Antoria Guitars
- Owner: Tim Gentle Music
- Country: United Kingdom
- Introduced: 1950s
- Markets: Worldwide
- Previous owners: List John Lawson (1980s–2006); Adam Hall Ltd. (2007–10); Tim Gentle Music (2010–); ;
- Website: antoriaguitars.com

= Antoria =

British guitar brand

Antoria is a UK guitar brand dating back to the 1950s, which has changed hands three times. Originally the brand consisted of guitars made in Japan (first by Guyatone and then by FujiGen); contemporary Antorias come from South Korea and China.
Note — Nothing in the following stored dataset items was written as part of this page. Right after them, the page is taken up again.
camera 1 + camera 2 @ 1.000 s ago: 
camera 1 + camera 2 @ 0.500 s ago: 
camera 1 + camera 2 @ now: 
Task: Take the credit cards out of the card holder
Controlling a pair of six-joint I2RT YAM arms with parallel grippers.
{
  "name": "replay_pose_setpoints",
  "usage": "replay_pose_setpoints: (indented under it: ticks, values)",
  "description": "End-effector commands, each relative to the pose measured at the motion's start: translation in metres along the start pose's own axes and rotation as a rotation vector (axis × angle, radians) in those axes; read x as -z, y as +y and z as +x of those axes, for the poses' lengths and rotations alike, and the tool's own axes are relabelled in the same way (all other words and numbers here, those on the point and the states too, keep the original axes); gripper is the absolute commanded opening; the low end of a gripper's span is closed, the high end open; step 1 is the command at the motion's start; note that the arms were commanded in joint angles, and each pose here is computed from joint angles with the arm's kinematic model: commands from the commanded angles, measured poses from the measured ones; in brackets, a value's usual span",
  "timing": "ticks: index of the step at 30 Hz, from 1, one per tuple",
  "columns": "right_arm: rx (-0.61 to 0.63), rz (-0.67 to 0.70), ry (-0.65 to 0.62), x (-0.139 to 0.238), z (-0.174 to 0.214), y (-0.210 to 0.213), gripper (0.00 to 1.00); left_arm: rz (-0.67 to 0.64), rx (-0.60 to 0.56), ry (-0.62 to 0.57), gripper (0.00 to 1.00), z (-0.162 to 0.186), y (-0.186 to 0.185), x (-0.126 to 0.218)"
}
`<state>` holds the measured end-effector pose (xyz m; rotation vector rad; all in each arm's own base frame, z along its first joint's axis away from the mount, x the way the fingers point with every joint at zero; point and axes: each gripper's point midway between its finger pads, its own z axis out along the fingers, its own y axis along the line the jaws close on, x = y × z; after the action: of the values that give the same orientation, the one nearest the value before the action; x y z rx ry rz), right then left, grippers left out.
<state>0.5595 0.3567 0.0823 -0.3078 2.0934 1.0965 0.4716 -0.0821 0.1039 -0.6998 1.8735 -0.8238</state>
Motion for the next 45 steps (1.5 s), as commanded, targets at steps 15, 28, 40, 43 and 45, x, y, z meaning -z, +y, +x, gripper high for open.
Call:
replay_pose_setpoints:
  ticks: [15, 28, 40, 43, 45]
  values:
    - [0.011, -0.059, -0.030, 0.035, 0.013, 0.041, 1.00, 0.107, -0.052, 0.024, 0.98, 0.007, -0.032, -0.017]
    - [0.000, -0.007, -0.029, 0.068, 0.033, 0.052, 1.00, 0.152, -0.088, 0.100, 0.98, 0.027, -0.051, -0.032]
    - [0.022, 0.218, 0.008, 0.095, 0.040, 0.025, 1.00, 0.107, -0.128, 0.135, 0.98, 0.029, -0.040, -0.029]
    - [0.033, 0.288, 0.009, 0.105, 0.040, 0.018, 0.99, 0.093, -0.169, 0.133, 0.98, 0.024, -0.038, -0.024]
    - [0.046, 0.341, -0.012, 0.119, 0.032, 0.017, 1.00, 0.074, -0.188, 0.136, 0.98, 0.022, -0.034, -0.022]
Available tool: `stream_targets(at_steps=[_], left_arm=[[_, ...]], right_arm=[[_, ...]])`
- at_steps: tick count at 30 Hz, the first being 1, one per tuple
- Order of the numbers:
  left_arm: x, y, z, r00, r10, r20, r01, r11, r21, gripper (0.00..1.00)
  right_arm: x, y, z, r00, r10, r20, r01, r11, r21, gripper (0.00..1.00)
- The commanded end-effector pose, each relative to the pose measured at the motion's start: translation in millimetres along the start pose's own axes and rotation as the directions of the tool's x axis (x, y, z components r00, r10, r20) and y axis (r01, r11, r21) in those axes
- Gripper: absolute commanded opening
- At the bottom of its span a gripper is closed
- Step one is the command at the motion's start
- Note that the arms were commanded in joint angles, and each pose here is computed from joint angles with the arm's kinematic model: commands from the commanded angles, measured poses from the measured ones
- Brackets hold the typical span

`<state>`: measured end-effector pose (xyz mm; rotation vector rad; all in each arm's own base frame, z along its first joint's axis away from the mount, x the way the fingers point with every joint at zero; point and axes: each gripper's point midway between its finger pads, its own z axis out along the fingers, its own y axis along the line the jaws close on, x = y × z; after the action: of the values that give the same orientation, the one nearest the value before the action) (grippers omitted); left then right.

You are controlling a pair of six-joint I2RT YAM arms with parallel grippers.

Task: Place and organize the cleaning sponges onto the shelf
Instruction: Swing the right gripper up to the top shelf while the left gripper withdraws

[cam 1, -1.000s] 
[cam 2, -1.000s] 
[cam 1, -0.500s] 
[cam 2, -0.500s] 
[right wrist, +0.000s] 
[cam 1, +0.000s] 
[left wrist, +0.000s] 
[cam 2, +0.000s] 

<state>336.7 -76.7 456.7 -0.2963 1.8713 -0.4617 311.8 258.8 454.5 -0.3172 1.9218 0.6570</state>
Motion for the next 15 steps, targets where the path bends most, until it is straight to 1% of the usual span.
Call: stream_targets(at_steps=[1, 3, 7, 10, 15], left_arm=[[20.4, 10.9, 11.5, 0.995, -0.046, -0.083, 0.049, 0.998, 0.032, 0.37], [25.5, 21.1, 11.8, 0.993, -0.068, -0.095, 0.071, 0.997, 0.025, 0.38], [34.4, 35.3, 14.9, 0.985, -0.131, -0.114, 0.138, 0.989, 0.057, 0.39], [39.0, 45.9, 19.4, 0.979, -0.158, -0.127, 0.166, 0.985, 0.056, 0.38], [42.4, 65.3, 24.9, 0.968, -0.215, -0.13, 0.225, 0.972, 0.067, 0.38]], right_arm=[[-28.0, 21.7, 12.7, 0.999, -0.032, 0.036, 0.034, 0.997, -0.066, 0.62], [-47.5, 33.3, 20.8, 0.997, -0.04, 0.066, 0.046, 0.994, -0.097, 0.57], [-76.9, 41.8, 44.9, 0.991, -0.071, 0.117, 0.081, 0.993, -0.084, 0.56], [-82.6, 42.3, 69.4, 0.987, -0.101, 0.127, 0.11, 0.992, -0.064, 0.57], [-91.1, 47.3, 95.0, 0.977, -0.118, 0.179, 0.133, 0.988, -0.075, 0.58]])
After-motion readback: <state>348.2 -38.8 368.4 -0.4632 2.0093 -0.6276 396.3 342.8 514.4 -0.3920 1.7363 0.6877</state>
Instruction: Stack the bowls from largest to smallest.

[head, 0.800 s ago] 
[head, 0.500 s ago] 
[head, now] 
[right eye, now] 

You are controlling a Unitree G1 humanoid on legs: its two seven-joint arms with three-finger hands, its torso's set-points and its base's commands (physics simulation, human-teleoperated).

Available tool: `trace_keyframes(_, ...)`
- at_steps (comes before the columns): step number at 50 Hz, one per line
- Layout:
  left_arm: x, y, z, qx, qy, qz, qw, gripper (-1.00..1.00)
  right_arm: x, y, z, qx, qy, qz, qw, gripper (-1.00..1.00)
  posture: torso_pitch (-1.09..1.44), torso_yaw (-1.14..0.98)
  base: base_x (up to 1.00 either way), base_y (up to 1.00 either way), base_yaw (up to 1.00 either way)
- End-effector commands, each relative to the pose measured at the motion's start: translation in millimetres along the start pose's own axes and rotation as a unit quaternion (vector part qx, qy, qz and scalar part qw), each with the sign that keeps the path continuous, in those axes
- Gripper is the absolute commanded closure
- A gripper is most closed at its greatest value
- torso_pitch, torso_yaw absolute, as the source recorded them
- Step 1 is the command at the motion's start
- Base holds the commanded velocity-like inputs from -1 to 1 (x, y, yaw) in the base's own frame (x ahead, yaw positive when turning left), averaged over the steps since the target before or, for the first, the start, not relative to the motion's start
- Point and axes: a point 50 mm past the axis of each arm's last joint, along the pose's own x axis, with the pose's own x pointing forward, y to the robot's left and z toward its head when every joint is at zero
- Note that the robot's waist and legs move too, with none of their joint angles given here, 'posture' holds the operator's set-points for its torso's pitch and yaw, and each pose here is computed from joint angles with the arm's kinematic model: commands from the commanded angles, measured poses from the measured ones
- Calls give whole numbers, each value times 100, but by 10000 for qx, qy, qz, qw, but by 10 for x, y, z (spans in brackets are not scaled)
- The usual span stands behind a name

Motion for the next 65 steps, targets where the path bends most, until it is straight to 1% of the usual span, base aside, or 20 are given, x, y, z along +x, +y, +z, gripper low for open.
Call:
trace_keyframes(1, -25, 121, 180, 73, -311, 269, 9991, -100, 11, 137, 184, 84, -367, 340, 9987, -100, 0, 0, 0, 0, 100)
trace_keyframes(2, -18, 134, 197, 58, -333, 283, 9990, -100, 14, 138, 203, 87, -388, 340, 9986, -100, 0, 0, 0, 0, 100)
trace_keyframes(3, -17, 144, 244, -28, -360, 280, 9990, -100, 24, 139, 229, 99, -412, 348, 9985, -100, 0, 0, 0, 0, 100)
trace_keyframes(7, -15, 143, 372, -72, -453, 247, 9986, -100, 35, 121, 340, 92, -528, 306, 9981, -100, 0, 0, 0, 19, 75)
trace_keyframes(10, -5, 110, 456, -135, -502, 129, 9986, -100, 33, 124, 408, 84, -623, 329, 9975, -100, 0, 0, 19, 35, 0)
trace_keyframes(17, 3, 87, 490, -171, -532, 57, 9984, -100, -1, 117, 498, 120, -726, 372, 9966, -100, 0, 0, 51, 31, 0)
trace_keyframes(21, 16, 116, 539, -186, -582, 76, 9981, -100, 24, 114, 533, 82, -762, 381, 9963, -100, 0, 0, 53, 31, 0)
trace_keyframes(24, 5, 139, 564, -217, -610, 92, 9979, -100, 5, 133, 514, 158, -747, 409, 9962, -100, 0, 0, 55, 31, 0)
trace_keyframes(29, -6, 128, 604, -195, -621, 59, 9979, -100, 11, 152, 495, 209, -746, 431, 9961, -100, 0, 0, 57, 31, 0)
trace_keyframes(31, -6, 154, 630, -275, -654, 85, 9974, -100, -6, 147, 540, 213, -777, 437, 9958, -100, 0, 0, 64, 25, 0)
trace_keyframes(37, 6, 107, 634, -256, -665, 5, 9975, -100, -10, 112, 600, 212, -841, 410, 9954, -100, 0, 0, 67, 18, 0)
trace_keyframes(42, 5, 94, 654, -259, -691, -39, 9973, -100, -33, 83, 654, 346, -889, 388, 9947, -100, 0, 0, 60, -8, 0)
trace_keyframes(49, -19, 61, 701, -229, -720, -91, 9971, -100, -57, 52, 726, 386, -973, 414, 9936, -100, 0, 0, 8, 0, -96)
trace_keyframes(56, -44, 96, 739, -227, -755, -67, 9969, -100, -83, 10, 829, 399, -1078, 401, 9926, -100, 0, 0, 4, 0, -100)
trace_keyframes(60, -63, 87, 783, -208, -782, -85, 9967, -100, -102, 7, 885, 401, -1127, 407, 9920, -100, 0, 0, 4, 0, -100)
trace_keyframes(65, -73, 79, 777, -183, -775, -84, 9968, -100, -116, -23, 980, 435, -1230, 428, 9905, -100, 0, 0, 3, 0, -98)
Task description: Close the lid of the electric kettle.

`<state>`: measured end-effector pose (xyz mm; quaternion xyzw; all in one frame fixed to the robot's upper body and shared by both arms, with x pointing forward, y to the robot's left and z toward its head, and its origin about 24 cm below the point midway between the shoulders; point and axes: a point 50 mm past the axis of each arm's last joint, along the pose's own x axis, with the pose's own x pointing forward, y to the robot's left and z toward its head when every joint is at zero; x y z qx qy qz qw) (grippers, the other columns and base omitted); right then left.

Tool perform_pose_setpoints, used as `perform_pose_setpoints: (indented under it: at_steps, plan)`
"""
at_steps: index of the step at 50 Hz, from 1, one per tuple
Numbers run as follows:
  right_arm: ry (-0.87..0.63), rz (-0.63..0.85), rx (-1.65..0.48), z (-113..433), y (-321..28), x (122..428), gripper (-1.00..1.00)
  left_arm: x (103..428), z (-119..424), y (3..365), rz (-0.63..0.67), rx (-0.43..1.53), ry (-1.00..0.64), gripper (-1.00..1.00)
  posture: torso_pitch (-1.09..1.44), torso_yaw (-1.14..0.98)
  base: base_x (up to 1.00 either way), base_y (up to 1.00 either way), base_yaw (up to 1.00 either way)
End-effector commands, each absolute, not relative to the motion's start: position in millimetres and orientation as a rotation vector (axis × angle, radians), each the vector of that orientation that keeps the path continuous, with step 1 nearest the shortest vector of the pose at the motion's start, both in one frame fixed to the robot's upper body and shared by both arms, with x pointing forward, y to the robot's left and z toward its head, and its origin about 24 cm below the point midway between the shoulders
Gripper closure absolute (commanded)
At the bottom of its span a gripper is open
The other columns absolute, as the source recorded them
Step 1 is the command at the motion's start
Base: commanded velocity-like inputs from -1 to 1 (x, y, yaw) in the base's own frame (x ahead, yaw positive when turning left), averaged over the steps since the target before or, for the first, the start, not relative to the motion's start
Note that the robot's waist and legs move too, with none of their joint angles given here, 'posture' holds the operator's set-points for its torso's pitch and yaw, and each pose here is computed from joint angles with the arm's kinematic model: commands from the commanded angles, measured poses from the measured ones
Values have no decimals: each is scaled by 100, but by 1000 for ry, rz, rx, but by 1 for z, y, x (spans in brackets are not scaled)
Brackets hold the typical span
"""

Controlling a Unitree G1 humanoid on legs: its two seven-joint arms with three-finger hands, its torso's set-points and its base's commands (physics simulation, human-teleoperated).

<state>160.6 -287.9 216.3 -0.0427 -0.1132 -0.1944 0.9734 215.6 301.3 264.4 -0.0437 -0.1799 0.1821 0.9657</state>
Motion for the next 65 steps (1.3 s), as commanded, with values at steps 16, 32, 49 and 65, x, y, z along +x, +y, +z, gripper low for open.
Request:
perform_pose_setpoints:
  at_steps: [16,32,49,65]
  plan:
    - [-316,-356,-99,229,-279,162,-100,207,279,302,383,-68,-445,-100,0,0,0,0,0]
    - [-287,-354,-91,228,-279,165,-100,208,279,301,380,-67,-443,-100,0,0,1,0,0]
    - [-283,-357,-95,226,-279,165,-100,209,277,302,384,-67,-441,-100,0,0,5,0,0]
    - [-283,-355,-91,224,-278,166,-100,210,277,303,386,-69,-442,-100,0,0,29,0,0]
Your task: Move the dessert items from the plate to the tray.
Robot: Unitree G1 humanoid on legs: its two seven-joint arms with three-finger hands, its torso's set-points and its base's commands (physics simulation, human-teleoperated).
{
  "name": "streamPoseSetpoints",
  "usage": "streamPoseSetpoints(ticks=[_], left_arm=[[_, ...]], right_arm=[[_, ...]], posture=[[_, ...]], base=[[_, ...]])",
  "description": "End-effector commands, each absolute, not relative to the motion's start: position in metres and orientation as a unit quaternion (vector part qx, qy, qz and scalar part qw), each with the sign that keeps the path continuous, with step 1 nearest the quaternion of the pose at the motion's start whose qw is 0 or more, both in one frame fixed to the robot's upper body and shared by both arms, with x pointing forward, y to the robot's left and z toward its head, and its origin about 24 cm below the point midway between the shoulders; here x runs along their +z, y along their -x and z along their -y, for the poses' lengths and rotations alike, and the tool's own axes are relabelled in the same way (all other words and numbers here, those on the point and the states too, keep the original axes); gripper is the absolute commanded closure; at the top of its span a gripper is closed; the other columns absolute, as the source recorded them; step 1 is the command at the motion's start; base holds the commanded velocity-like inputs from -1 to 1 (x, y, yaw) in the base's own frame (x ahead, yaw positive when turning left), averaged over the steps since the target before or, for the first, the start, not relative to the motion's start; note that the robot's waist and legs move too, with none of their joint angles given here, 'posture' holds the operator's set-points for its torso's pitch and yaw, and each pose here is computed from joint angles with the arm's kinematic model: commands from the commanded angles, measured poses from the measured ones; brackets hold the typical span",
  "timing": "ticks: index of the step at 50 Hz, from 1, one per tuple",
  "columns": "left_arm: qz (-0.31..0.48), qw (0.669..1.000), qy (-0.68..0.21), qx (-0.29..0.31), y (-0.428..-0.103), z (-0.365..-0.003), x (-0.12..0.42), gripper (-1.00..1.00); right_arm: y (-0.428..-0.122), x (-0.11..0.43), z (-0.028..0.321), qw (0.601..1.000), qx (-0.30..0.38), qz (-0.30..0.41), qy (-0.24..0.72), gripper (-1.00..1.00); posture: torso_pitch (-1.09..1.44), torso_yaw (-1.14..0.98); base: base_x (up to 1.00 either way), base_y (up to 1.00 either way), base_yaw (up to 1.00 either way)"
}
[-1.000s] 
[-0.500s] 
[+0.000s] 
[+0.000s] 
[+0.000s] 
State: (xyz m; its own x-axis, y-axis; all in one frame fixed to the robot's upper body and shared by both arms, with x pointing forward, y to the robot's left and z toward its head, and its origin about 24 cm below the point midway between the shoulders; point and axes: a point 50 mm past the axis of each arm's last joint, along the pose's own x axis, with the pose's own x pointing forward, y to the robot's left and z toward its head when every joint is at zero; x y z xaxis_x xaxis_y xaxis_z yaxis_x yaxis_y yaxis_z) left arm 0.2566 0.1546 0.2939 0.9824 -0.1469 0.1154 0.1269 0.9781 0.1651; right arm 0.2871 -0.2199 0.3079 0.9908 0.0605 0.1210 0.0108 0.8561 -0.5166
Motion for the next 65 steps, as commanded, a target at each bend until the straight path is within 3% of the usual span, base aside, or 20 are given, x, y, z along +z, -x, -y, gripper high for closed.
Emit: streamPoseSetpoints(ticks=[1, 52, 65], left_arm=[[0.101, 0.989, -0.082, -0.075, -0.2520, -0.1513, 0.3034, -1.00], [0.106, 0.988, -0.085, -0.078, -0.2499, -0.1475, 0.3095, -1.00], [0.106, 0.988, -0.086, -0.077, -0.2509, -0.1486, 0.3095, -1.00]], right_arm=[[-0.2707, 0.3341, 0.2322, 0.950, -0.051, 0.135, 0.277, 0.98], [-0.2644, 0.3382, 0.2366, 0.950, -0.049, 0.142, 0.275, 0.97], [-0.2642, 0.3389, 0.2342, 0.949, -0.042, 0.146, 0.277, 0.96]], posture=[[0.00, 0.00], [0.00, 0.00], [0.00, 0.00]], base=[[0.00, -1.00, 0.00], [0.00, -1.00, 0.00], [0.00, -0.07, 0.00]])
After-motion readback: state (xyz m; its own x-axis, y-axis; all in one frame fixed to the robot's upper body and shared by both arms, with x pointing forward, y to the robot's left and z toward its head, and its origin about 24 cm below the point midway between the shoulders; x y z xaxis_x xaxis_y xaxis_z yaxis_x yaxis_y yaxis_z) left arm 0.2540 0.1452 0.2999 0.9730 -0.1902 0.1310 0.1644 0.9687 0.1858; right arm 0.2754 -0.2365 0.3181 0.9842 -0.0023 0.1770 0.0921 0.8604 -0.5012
Current products commercialised under the Antoria brand are electric, acoustic guitars and basses.

==History==
The Antoria brand consisted of Guyatone-made guitars exported to the UK from Japan. Hank Marvin played an Antoria LG50 prior to Cliff Richard buying him his more famous Fender Stratocaster. Jeff Beck played one, as did Big Jim Sullivan when he was playing with Marty Wilde. They were imported by James T. Coppock (Leeds) Ltd, Charles Summerfield Ltd and J. L. Music Ltd. Some Antoria guitars may have been manufactured in Bavaria, Germany, by Framus.

In the 1970s, Antoria imported guitars made in the FujiGen factory, which also manufactured Ibanez guitars. Later, production shifted to Korea, where, among other models, an imitation Gibson ES-335 was made (a model also sold under the Harmony brand).

James T. Coppock ceased trading in the early 1980s and Antoria guitar production ceased. Then, probably in the 1980s, John Lawson acquired the brand and distributed guitars using the name until 2006. In January 2007, the Antoria brand was purchased by Adam Hall Limited, and then in 2010 by Tim Gentle Music of Stockton-on-Tees. The new Antoria electric guitars are manufactured in South Korea, and their acoustic and electro-acoustic guitars in China.